The project was set up in cooperation with the Berlin Senate Administration and is subject to strict regulations regarding hygiene and social distancing. A total of nine venues are staging such an event. The Berliner Ensemble and the Berliner Philharmonie have already successfully held their events under these conditions; there was no positive test result here. Berlin’s Senator for Culture Klaus Lederer is very satisfied with the process so far.

Successful Lobby Work

The Clubcommission before Corona – Jahresauftakt 2020 in the SCHWUZ

Such an event with the support of the Senate on the grounds of Holzmarkt would have been unthinkable in the past. It marks the successful lobbying and standing of the Berlin club scene. Because for the survival of the clubs in the capital, the state’s own aid programs were very important, which were always supposed to take effect when there was nothing to be gotten from the federal government’s pots. And here Berlin would have had by far the best, as Lutz explained to us. In other cities, where the scene is much smaller and less well represented, things don’t look so good in some cases; here, the clubs would have greater problems asserting their claim to the aid. In this respect, the strong support from the state of Berlin can certainly be seen as an achievement of the work of the Club Commission.

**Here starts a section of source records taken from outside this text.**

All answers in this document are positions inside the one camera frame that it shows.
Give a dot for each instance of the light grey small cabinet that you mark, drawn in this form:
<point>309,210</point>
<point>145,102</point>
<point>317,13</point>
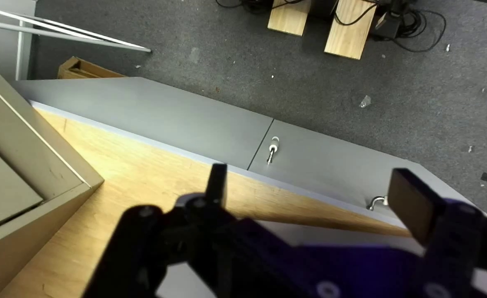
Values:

The event in the Säälchen should be only the beginning. The six-point plan calls for further test events, constant monitoring of going-out behavior, and flexible opening hours in the live sector. The plan also calls for the incorporation of app solutions for access management and timestamping of Corona test results, as well as participation in scientific research projects. “Our goal now is to make this transition phase as constructive as possible,” Lutz tells us.

Rooms for Discourse and Cultural Praxis

Clubs are not just for partying; they are also safe spaces. They offer security to marginalized communities and create spaces for political discourse and cultural practices that do not take place elsewhere or could be more easily infiltrated. Clubs thus fulfill a socially important function that has simply been missing for more than a year. That’s what the six-point plan is for, too:

“It is important that we can make offers so that the community can meet again. Our actors are creative enough to do things differently. We can well imagine organizing movie nights, sit-down concerts or exhibitions, even dance events in outdoor areas are conceivable. But these are not particularly financially bearable, so in this transitional phase it will continue to be possible only with financial support.”

Understanding Clubs as a safespace

Clubs are a symbol of freedom. Even those who have hardly ever visited them before feel the lack of opportunity to roam the clubs exuberantly for the next 12 hours. Their closed doors trigger fears about losing our freedom and self-determination.

“It is a major concern of many that the current restricted freedom will not be fully returned. We will do our utmost to ensure that we get back all that we have fought for over the past few years once the pandemic is over. This includes really understanding the club as a shelter. A space where things are done unconventionally, that provides some anonymity, and that gives a place in society to people who don’t identify along societal norms.”

In the crisis, the good lobbying work of the Clubcommission becomes visible. But the six-point plan indicates that much remains to be done. Particularly in the face of erratic policies that promise new relaxations on a seemingly daily basis, only to cancel them out again with new measures.

Being tired of the pandemic vs. Liberty Rights

Society is gripped by a pandemic fatigue and has long been willing to accept constraints and measures that limit our freedom, if only the cultural sector finally reopens. Lutz and the Clubcommission remind us that these must always be temporary and that we should not get used to them:

“The curfew came, the alcohol ban came; and it all has to be turned back. That doesn’t mean that everything should go back to the way it was before. There are things that have gone wrong in our country, too, and that will be imagined differently and changed after the pandemic. But they certainly don’t include the freedoms we fought for!”